• **INSTRUCTIONS TO FOLLOW**: Search the entries below for "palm" and copy each matching line.

• **Recorded data**:
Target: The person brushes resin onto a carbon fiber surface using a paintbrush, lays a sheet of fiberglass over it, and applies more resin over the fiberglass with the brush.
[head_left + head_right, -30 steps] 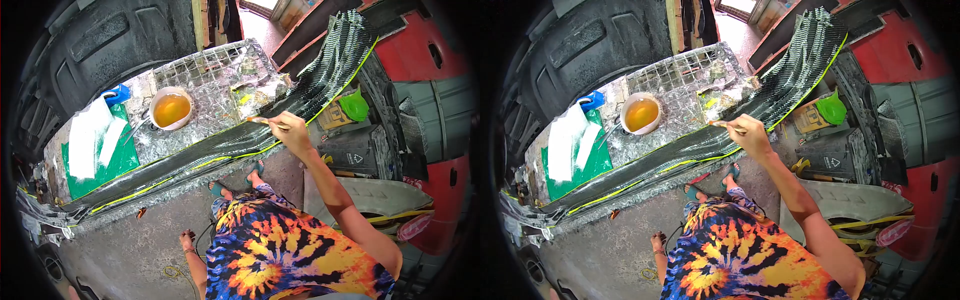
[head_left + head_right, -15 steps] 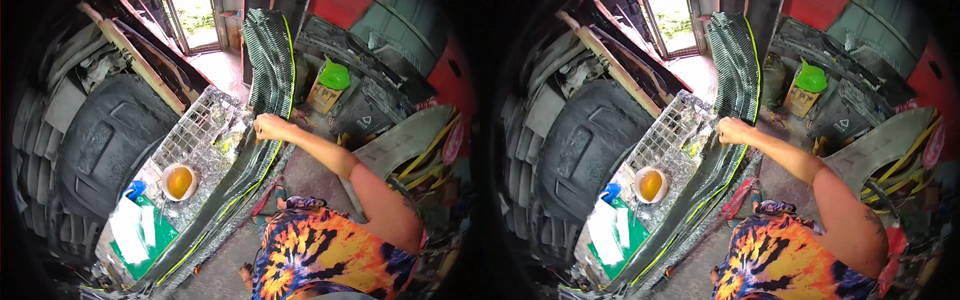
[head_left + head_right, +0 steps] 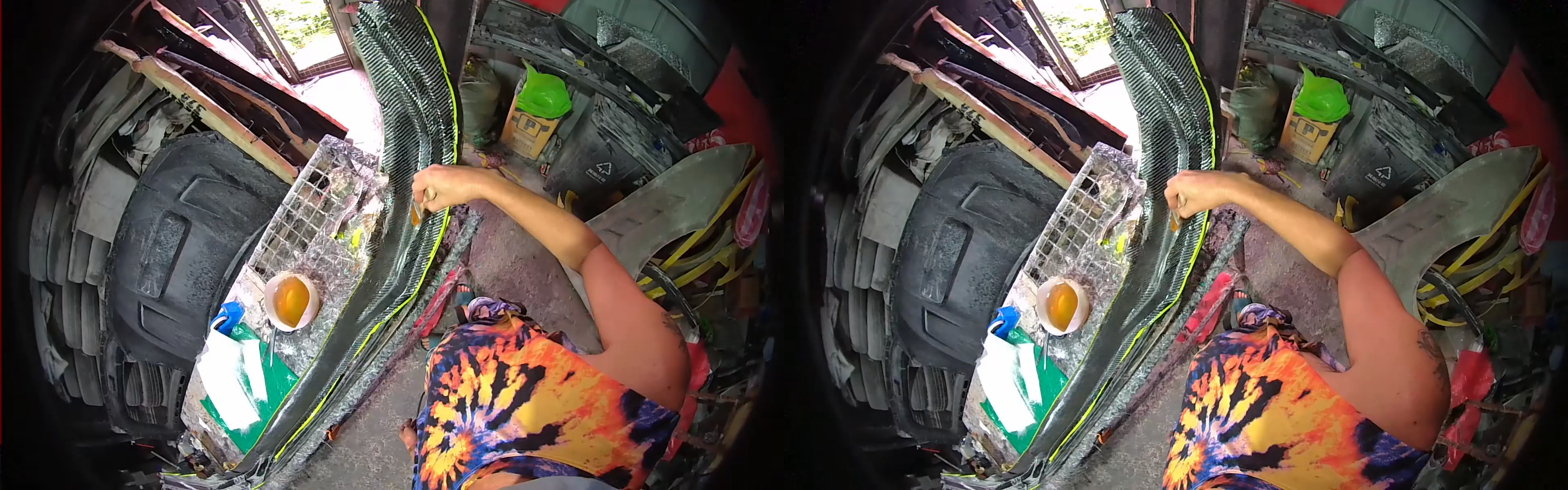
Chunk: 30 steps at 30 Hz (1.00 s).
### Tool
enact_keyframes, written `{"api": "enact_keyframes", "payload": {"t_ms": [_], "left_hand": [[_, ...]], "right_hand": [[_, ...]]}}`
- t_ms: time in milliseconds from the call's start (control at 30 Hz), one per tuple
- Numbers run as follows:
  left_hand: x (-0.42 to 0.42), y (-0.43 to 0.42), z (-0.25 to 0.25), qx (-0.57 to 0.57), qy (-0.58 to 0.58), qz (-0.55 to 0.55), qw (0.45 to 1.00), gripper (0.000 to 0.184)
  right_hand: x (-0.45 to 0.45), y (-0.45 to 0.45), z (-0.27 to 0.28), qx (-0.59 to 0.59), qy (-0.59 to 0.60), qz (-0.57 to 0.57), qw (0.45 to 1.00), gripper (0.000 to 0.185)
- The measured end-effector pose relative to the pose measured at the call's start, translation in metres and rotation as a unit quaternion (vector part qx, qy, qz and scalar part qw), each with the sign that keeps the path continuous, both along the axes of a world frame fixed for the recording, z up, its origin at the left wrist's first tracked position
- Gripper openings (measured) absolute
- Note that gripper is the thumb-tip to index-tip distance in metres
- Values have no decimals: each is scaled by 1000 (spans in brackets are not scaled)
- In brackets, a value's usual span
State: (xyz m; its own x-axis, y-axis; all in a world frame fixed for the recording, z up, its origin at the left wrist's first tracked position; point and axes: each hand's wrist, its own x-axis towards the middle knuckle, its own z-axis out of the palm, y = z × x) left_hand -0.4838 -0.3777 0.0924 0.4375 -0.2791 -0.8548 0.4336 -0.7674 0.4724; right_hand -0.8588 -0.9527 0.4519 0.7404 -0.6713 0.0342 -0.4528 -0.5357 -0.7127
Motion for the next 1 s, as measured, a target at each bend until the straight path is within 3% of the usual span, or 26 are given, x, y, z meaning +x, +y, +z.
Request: {"api": "enact_keyframes", "payload": {"t_ms": [200, 367, 533, 600, 667, 767, 833, 900, 967, 1000], "left_hand": [[-9, -2, 10, 6, -3, -2, 1000, 20], [-21, -3, 25, 9, -10, 5, 1000, 19], [-30, 7, 41, 13, -23, 16, 1000, 19], [-34, 13, 49, 5, -34, 28, 999, 19], [-35, 21, 56, -9, -54, 37, 998, 19], [-34, 33, 90, -6, -89, -69, 994, 17], [-27, 44, 87, -2, -169, 48, 984, 23], [-8, 52, 71, -38, -214, 76, 973, 28], [6, 35, 95, 3, -267, 99, 959, 32], [17, 27, 106, -17, -297, 118, 948, 33]], "right_hand": [[-39, -20, 20, -80, 16, 33, 996, 24], [-40, -3, 42, 5, -44, 68, 997, 26], [-48, -21, 16, -2, -3, 89, 996, 24], [-57, -22, 33, -14, 37, 62, 997, 23], [-68, -22, 51, -46, -3, 51, 998, 22], [-56, 0, 82, -36, -99, -13, 994, 24], [-18, 40, 79, -99, -188, -47, 976, 20], [18, 71, 72, -130, -221, -51, 965, 16], [47, 87, 52, -35, -233, -70, 969, 13], [62, 99, 46, 122, -242, -125, 955, 16]]}}
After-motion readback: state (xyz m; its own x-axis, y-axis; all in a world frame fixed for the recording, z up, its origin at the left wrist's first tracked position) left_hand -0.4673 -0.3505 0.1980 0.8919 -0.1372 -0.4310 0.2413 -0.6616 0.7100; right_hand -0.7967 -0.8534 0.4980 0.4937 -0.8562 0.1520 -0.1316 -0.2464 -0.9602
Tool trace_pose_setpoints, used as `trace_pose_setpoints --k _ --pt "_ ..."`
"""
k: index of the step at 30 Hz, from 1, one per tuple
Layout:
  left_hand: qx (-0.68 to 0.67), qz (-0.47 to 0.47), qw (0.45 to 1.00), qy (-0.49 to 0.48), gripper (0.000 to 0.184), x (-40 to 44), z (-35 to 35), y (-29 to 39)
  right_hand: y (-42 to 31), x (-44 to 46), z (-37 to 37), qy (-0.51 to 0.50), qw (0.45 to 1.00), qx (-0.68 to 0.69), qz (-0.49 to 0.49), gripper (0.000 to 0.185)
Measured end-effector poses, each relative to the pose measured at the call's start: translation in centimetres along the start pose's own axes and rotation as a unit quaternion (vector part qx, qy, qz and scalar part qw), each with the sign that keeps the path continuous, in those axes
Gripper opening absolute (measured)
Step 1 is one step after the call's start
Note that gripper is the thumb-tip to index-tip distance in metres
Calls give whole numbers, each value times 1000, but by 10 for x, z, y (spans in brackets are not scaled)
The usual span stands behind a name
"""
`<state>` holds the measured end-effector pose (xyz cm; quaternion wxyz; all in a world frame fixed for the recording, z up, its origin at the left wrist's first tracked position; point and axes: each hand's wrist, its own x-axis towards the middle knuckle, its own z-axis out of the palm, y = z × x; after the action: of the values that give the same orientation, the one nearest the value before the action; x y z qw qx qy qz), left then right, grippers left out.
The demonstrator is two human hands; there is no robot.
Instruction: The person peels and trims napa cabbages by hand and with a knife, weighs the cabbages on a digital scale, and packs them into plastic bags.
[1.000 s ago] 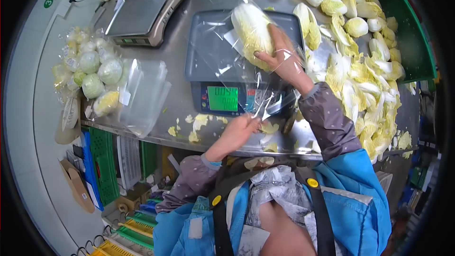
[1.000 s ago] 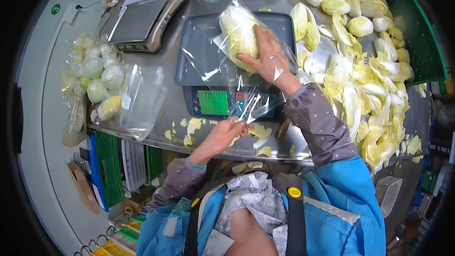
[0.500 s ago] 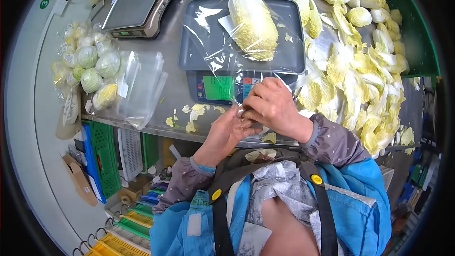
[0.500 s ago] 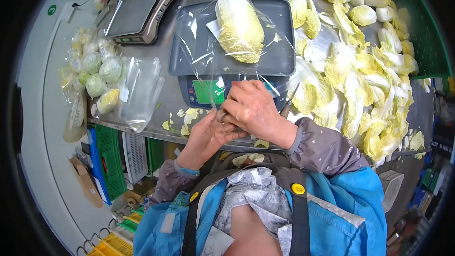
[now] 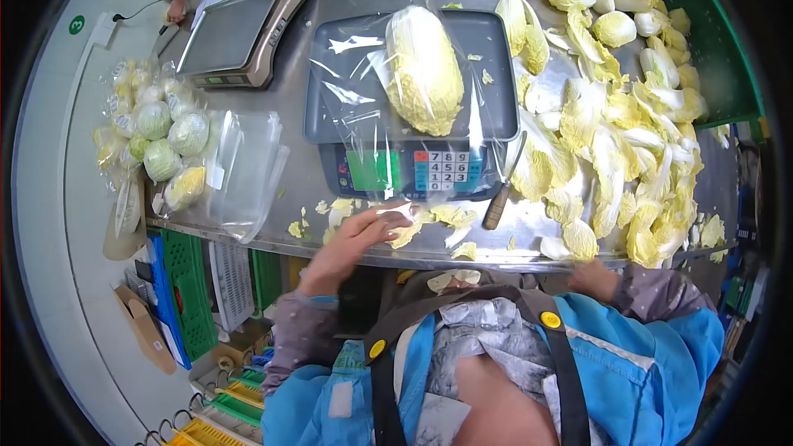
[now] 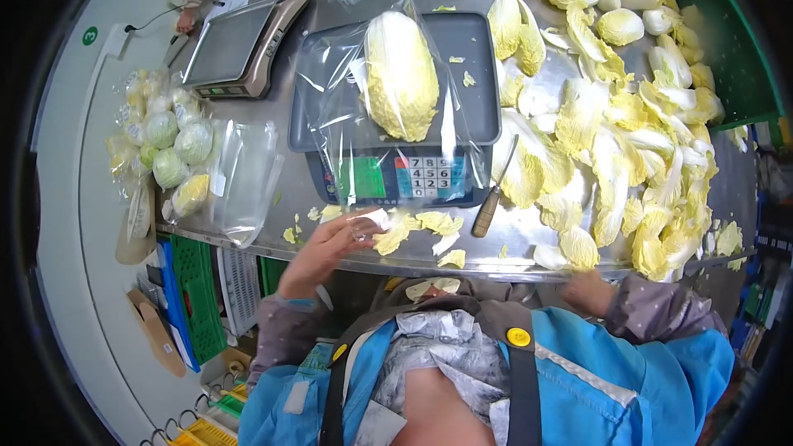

• **RESULT BELOW**:
State: (xyz m; its own x-axis, y-axis; all in a world frame fixed for the recording, z up, its origin at the left wrist's first tracked position; point and axes: each hand's wrist, its own x-axis towards the middle knuckle, its own z-axis out of the palm, y = z × x) left_hand -0.4838 -0.3777 0.0924 0.4375 -0.2791 -0.8548 0.4336 -0.7674 0.4724; right_hand -0.8588 -0.9527 0.4519 0.7404 -0.6713 0.0342 -0.4528 -0.5357 -0.7127
`<state>` holds the measured end-effector pose (xyz cm; quaternion wxyz; all in a world frame fixed for the recording, z up, its origin at the left wrist's first tracked position; point and axes: each hand's wrist, its own x-axis towards the middle knuckle, its own z-axis out of the palm, y = z × x; after the action: of the values that give the same orientation, the one nearest the value before the action; x y z qw qx qy qz), left then right, grippers left out.

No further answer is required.